[DIRECTIONS]:
Give the number of lines in the listing that contain "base", with no other words.

· · · · · · ·

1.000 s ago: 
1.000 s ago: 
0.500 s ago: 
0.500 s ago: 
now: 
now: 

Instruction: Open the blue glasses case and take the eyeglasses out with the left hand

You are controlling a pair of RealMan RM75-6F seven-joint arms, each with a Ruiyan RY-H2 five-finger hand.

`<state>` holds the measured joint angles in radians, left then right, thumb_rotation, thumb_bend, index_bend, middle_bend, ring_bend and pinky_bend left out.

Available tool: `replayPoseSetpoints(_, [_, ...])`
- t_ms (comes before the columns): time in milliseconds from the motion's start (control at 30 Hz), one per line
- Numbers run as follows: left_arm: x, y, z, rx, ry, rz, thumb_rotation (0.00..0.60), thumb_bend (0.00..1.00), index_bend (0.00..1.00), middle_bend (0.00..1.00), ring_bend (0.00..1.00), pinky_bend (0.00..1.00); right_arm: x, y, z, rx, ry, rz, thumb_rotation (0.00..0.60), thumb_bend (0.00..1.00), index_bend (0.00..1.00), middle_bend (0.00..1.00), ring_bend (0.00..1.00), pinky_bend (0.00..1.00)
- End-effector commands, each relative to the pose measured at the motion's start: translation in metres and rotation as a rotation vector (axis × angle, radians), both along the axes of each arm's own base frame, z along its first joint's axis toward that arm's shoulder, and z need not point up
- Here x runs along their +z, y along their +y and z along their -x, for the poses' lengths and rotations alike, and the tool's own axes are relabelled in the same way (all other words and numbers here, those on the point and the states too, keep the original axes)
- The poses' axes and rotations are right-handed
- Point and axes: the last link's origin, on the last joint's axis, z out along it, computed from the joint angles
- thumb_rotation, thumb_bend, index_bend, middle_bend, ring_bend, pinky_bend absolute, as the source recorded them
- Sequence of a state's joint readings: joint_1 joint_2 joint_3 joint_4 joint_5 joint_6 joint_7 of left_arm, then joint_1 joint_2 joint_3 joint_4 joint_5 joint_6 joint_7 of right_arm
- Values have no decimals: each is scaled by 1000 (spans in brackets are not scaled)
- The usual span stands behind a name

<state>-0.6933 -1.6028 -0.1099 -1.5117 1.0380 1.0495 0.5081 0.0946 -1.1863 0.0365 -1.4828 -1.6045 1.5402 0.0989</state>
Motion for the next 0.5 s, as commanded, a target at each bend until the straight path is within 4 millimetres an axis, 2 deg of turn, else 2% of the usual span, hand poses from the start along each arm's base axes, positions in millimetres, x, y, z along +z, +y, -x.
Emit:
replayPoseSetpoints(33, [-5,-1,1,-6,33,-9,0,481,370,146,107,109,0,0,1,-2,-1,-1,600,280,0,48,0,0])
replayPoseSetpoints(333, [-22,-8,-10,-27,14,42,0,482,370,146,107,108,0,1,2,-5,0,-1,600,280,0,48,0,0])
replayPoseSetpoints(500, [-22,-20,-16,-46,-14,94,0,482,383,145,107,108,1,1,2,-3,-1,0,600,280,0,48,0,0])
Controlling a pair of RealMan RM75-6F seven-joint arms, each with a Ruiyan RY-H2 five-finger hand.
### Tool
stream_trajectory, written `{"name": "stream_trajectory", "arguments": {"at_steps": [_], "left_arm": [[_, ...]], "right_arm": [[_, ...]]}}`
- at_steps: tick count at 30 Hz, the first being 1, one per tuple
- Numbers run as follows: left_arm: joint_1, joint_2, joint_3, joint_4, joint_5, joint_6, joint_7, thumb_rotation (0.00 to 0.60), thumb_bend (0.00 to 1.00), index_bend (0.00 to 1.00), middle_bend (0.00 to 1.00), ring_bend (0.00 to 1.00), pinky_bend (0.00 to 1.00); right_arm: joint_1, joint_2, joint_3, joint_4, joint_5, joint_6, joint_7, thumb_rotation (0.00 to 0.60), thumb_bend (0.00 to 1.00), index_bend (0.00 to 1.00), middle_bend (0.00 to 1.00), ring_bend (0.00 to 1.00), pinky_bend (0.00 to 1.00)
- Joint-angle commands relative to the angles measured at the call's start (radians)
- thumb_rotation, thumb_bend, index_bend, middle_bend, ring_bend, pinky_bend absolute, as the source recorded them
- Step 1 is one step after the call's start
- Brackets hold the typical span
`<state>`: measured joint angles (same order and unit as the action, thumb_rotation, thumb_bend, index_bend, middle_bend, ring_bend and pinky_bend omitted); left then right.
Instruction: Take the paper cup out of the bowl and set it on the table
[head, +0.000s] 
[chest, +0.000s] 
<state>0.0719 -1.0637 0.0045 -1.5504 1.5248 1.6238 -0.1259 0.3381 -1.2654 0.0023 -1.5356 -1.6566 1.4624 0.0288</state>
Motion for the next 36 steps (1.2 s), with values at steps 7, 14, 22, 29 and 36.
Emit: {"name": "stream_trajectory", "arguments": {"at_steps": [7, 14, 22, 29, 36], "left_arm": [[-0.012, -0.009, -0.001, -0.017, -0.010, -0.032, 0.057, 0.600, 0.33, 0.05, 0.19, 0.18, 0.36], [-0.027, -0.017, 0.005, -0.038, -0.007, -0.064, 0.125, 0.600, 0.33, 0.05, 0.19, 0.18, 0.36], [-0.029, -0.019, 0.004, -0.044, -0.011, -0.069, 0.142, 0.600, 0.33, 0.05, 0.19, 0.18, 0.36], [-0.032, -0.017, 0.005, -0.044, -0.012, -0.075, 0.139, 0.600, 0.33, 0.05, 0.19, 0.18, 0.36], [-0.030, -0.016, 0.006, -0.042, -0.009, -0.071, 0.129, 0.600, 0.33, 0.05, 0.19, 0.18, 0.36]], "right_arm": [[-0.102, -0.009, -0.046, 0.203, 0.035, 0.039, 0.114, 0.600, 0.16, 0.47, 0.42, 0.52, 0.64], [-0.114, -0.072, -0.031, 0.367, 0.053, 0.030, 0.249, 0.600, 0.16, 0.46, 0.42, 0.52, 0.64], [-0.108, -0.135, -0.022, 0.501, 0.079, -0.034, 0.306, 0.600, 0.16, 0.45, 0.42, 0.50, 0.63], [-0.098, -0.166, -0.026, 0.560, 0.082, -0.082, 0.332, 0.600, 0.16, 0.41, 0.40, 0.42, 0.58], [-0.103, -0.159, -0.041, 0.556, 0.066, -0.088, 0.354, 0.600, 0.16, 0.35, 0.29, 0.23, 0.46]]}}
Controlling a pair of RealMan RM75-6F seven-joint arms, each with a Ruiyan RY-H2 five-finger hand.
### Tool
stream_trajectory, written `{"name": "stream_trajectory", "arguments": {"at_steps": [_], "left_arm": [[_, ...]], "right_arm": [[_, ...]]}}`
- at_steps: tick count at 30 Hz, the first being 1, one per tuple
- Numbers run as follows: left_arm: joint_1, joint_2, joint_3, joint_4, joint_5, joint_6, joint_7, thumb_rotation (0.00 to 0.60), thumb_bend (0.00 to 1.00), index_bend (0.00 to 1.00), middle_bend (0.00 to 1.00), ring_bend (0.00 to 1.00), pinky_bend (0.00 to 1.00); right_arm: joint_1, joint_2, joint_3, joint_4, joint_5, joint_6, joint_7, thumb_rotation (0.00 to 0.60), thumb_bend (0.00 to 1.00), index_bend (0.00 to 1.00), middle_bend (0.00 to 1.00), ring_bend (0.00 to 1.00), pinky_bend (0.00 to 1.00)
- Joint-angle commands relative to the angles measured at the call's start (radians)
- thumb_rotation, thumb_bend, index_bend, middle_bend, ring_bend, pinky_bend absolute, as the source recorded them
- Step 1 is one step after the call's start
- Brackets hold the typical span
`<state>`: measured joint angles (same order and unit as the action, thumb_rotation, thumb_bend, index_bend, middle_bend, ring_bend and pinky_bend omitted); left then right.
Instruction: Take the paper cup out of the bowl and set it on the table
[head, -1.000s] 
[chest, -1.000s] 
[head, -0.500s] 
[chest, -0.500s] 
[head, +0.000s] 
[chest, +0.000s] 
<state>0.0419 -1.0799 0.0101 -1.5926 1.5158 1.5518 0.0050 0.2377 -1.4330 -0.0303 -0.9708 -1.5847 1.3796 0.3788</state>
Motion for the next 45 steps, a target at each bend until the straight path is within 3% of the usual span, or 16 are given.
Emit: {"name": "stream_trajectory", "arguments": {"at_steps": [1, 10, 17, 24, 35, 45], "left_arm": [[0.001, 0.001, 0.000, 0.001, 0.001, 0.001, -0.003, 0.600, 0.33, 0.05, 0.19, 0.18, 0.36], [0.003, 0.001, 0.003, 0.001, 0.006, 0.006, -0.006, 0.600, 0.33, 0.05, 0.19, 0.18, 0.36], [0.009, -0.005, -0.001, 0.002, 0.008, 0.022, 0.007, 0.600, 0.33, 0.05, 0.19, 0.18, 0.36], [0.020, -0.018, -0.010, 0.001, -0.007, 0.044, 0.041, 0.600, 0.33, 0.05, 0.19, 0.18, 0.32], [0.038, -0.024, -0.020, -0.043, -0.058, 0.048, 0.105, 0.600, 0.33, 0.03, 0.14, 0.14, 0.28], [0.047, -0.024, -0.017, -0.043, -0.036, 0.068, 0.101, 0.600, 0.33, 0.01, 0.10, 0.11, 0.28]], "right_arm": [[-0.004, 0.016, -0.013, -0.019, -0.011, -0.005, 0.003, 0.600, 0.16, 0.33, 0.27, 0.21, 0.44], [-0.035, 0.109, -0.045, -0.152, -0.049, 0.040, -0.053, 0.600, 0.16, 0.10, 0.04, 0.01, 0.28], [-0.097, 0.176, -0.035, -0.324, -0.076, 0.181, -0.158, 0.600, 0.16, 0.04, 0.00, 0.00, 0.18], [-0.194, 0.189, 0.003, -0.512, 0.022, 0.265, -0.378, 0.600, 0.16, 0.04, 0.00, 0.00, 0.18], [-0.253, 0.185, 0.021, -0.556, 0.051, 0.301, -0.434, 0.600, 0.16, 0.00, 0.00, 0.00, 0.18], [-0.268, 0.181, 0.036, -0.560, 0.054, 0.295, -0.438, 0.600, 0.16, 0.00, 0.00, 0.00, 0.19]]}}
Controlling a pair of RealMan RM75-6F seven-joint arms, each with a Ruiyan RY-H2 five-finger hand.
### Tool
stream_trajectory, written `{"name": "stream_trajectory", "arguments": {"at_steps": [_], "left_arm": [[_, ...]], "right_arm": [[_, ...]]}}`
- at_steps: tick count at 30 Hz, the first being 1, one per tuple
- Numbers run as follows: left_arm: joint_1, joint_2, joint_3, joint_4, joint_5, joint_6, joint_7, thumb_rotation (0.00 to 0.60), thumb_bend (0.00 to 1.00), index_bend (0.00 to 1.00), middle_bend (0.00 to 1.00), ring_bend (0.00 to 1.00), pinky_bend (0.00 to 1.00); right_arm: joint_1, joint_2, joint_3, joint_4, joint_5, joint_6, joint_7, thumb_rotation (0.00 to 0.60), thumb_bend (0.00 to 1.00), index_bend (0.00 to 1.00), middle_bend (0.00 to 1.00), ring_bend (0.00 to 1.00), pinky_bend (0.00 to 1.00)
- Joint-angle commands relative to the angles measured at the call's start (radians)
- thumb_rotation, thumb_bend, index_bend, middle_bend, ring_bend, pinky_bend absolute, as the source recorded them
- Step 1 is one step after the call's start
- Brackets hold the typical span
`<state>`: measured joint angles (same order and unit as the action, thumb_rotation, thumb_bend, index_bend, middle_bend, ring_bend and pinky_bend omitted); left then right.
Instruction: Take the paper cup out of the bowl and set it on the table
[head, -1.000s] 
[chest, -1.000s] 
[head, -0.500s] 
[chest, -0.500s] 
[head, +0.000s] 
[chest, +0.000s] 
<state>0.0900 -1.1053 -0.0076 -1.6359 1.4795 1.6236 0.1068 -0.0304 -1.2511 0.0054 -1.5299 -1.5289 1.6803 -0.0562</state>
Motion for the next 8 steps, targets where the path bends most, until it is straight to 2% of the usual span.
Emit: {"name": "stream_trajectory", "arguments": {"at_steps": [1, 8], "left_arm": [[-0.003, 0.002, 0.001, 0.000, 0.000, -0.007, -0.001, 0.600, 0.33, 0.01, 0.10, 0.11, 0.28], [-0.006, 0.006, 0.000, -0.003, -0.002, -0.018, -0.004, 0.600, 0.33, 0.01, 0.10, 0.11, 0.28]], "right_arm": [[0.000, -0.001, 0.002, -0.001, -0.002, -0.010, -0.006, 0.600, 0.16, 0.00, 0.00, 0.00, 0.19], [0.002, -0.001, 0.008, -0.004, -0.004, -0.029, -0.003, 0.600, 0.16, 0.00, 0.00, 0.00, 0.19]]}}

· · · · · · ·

[YOUR SOLUTION]:
2